Descrizione 1
Giovanni Finocchiaro e Mariangela Soraci
L’aggiornamento 2022 evidenzia la continua ripresa delle spese intra‑muros per Ricerca e Sviluppo (R&S) delle imprese industriali, che raggiungono 11,39 miliardi di euro (+3,1 % rispetto al 2021), superando per la prima volta il picco pre‑pandemico del 2019. La quasi totalità della spesa (98,9 %) continua a essere sostenuta dal comparto manifatturiero, mentre l’apporto delle attività estrattive, di fornitura energetica e dei servizi di gestione dei rifiuti si attesta all’1,1 %. Nel decennio 2012‑2022 l’investimento complessivo è cresciuto di oltre un terzo (+36,6 %), come descritto in tabella 1. Rapportando la spesa al PIL la quota si colloca, nel 2023, intorno all’- 1,31 % - (1,37 % nel 2022), valore che mantiene l’Italia al di sotto della media dell’area dell’euro e dei principali partner industriali europei.

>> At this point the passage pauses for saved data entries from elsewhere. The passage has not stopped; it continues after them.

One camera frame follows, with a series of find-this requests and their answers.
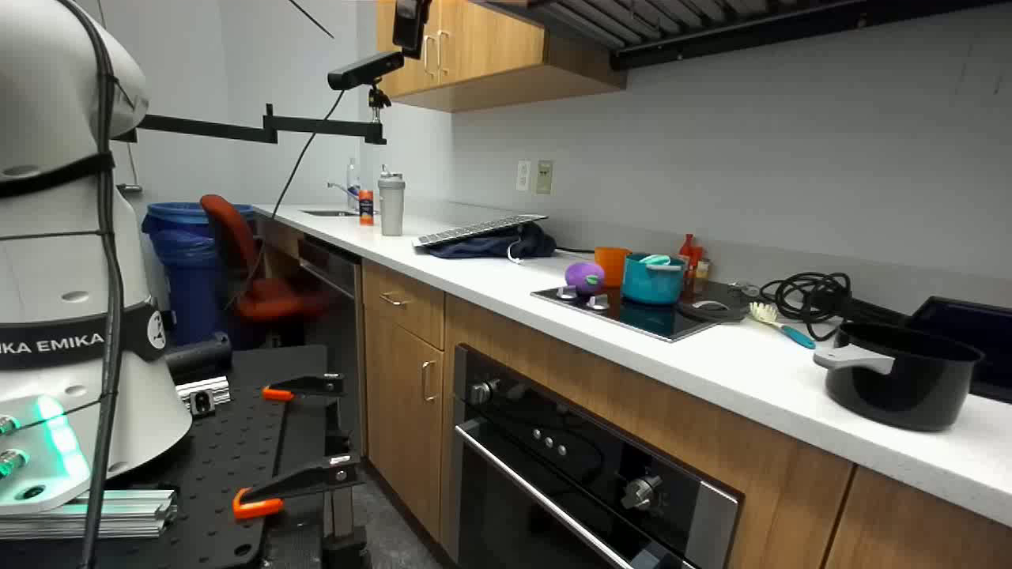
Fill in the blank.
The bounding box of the black perforated robot table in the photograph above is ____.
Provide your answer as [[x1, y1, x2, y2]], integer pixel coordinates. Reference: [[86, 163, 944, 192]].
[[0, 339, 367, 569]]

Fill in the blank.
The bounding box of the black clamp with orange handle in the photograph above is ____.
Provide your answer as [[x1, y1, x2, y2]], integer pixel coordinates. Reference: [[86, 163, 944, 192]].
[[257, 370, 348, 410], [229, 451, 363, 527]]

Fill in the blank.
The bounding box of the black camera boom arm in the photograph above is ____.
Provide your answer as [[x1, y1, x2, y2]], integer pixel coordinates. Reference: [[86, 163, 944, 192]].
[[112, 102, 389, 149]]

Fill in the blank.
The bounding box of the black pot with grey handle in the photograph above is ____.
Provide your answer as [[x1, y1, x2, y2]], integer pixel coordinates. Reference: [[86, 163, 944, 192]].
[[814, 319, 988, 438]]

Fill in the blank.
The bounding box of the dark dishwasher front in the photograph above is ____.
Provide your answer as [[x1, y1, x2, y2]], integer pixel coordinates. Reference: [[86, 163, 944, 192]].
[[294, 234, 367, 459]]

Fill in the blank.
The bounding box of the aluminium extrusion bar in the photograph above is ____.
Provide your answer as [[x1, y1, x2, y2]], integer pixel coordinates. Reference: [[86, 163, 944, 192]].
[[0, 484, 181, 544]]

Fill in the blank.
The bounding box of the stainless steel tumbler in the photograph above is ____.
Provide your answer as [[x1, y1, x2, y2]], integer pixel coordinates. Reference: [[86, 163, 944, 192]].
[[374, 170, 409, 242]]

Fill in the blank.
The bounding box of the black built-in oven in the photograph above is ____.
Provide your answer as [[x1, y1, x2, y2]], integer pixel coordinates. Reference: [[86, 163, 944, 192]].
[[450, 342, 748, 569]]

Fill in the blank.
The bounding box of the silver closed laptop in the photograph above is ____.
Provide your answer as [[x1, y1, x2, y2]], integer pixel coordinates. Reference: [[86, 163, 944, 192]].
[[410, 210, 550, 252]]

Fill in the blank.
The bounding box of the teal bowl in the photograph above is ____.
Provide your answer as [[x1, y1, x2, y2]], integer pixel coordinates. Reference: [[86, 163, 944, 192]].
[[617, 251, 690, 309]]

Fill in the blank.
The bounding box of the red office chair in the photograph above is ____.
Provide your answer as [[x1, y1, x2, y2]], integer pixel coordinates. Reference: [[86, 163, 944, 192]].
[[197, 192, 336, 333]]

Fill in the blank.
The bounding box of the blue plastic bin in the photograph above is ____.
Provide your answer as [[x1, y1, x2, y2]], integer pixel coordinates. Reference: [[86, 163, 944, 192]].
[[141, 198, 262, 350]]

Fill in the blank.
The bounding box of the black coiled cable bundle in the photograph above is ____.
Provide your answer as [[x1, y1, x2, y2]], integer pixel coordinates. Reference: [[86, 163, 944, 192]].
[[757, 269, 858, 345]]

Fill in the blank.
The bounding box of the orange cup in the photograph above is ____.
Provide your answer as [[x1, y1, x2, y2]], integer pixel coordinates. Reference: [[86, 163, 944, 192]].
[[592, 245, 635, 293]]

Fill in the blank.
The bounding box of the wooden drawer front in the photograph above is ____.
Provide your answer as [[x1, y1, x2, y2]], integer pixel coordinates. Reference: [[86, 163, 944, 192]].
[[360, 261, 450, 350]]

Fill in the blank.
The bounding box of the chrome faucet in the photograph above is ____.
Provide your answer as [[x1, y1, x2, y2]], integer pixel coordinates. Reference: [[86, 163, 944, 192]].
[[322, 156, 363, 216]]

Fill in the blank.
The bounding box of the black bar camera on boom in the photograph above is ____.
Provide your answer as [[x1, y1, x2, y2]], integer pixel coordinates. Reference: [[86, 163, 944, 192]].
[[325, 47, 409, 95]]

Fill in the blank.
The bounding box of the dark blue bag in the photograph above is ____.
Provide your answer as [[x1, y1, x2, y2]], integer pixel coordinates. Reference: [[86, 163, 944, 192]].
[[428, 221, 559, 264]]

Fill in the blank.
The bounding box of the stainless steel range hood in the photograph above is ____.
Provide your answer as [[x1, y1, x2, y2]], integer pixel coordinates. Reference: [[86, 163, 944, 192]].
[[472, 0, 1012, 77]]

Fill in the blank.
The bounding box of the dish brush with teal handle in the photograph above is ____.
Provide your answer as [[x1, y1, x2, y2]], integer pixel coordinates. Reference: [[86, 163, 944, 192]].
[[748, 302, 819, 353]]

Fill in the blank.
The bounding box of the purple round toy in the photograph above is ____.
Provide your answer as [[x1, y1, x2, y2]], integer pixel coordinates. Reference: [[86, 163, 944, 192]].
[[562, 261, 610, 296]]

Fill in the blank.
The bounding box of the red bottle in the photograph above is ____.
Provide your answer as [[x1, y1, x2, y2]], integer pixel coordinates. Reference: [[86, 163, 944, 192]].
[[676, 231, 711, 296]]

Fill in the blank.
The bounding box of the wooden cabinet door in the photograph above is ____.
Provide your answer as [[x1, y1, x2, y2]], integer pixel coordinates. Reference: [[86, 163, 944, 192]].
[[819, 465, 1012, 569], [360, 307, 453, 548]]

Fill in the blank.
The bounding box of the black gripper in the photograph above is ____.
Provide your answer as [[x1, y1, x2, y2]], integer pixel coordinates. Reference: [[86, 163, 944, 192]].
[[389, 0, 436, 62]]

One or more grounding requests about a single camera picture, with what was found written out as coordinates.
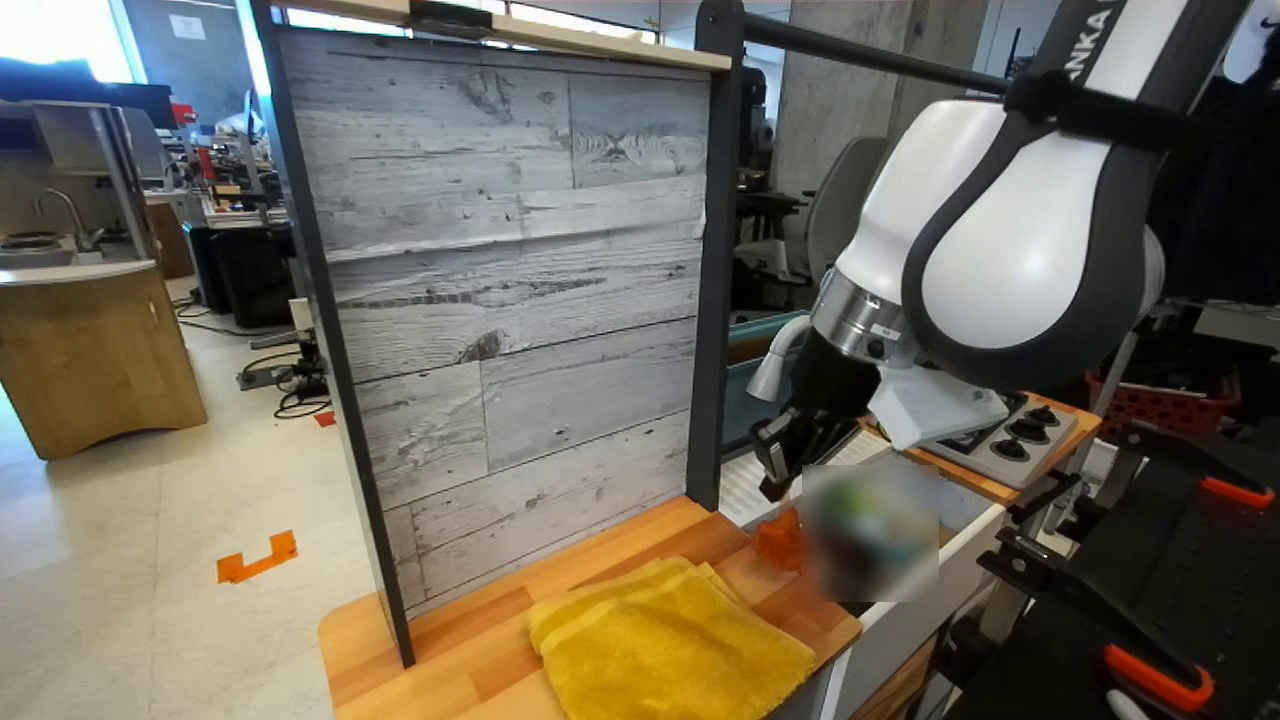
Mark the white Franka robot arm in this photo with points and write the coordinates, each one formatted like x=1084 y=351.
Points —
x=1015 y=253

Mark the wooden cabinet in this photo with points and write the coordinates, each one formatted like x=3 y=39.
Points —
x=94 y=362

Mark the grey wood-plank panel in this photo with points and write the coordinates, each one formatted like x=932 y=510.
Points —
x=507 y=265

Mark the black jacket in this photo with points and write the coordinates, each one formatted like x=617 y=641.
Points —
x=1222 y=201

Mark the green patterned bowl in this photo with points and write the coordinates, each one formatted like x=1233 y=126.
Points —
x=912 y=525

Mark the black storage bins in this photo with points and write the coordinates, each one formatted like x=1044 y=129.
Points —
x=246 y=272

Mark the white sink unit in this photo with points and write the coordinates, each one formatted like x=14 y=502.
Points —
x=932 y=585

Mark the wooden shelf board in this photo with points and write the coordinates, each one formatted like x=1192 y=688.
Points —
x=560 y=34

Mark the green yellow plush toy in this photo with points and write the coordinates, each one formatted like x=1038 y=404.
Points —
x=848 y=502

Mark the black perforated board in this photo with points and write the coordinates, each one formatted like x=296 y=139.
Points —
x=1172 y=601

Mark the grey office chair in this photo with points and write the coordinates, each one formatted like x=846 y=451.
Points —
x=833 y=201

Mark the black metal frame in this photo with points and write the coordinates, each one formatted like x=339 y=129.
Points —
x=723 y=201

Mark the red plastic basket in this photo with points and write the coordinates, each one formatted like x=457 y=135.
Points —
x=1172 y=400

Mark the toy stove top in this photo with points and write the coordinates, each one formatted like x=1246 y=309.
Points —
x=1027 y=444

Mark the yellow towel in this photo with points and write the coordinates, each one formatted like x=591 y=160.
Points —
x=665 y=645

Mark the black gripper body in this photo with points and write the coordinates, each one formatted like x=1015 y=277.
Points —
x=833 y=392

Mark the steel bowl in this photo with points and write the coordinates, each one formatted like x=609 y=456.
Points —
x=855 y=580

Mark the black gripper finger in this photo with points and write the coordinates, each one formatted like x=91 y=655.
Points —
x=811 y=456
x=778 y=465

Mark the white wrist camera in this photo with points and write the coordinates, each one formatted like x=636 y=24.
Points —
x=932 y=400

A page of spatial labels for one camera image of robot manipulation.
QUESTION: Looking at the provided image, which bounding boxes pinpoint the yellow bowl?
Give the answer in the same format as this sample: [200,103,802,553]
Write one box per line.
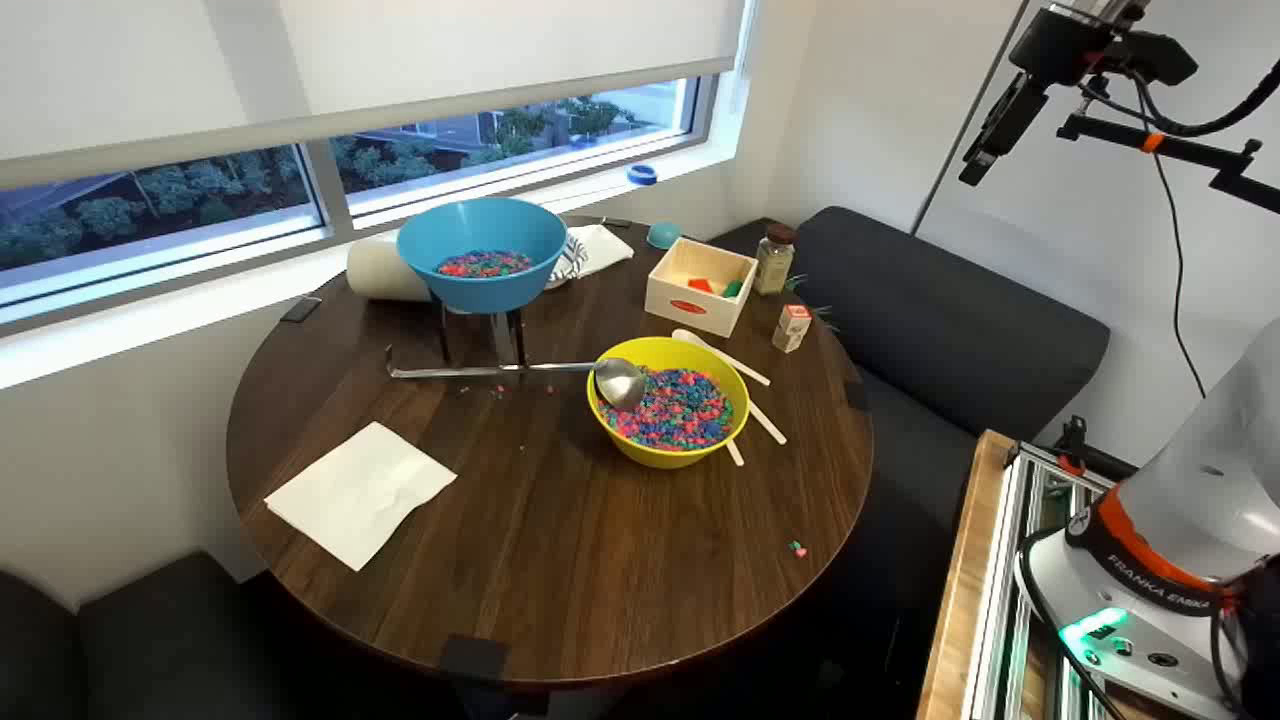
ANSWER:
[584,333,756,474]

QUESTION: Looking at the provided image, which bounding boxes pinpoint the blue bowl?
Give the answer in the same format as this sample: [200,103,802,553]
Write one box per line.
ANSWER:
[390,197,573,320]

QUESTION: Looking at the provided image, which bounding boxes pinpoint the metal ladle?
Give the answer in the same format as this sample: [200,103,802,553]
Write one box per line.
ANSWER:
[382,357,653,411]

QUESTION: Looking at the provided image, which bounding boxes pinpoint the multicolour beads heap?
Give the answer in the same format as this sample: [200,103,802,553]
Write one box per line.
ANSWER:
[433,247,535,286]
[598,368,740,452]

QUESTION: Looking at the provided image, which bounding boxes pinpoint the light wooden box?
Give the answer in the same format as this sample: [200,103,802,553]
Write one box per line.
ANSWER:
[638,237,759,341]

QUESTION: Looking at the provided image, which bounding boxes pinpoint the small labelled bottle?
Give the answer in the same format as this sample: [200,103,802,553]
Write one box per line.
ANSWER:
[753,229,798,301]

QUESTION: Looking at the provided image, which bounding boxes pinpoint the round dark wooden table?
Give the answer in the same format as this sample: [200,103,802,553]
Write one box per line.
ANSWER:
[219,216,878,696]

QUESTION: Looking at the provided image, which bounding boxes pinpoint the white paper roll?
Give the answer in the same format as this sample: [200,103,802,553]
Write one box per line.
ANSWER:
[343,237,433,303]

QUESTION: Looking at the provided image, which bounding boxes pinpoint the dark upholstered bench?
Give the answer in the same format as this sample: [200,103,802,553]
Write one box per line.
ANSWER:
[711,203,1114,720]
[0,547,444,720]

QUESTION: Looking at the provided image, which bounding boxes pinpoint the white paper napkin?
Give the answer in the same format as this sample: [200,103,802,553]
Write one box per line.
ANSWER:
[259,420,461,578]

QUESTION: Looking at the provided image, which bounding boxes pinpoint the white roller blind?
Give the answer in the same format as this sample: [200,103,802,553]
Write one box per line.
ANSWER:
[0,0,753,193]

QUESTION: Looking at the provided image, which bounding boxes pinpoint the wooden workbench top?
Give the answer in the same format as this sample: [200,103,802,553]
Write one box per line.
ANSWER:
[912,430,1023,720]

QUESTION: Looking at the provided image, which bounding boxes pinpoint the white window frame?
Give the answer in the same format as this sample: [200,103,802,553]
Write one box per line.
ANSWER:
[0,64,753,336]

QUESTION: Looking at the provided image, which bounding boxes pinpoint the aluminium frame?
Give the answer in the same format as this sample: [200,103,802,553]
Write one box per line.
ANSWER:
[960,445,1138,720]

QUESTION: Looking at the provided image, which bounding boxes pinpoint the black camera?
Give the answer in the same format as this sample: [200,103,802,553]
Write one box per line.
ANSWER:
[956,0,1203,188]

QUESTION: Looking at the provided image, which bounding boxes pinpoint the black camera cable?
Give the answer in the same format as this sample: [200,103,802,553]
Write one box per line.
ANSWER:
[1122,55,1280,400]

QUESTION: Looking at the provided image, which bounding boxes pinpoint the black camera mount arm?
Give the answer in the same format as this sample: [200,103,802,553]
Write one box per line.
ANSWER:
[1054,113,1280,216]

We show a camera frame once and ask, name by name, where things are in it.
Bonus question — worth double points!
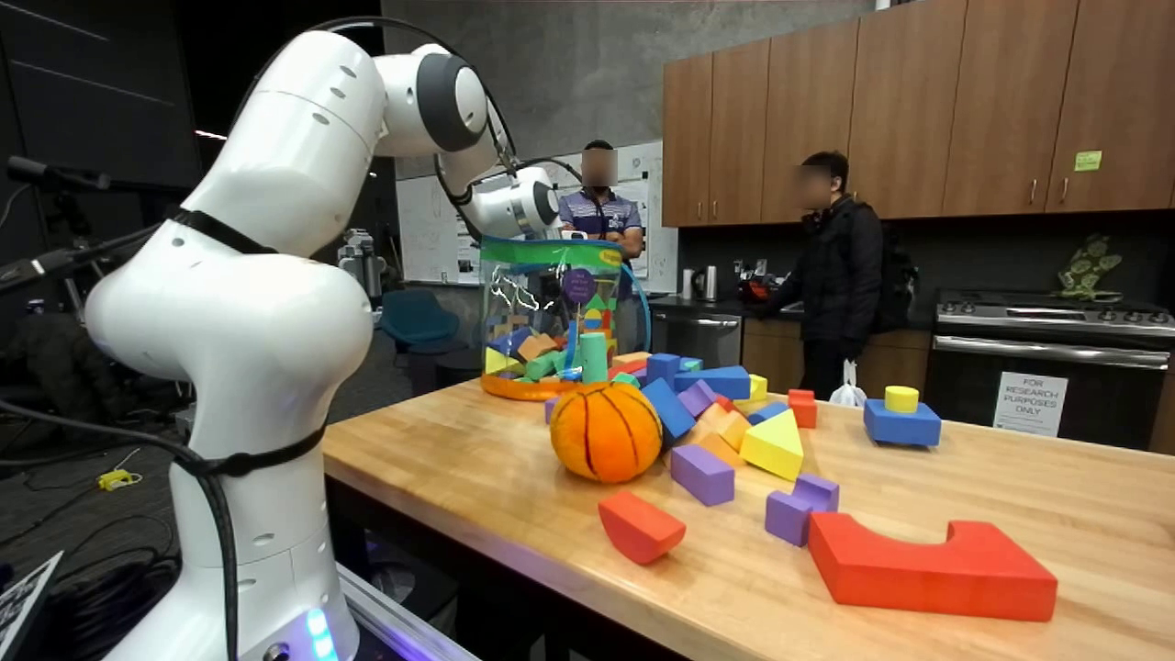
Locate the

L'indicatore riporta il valore delle spese intra-muros sostenute dalle imprese industriali (industria in senso stretto) per attività di Ricerca & Sviluppo, che comprende la ricerca di base, la ricerca applicata e lo sviluppo sperimentale. L'attività di ricerca e sviluppo (R&S) è definita come il complesso di lavori creativi intrapresi in modo sistematico sia per accrescere l'insieme delle conoscenze (ivi compresa la conoscenza dell'uomo, della cultura e della società) sia per utilizzare tali conoscenze per nuove applicazioni. Le spese intra-muros sono le spese sostenute per le attività di ricerca e sviluppo svolte dalle imprese con proprio personale e con proprie attrezzature (sono esclusi i progetti esterni). La spesa per R&S intra-muros comprende sia le spese correnti (spese di personale + acquisto di beni e servizi) sia quelle in conto capitale.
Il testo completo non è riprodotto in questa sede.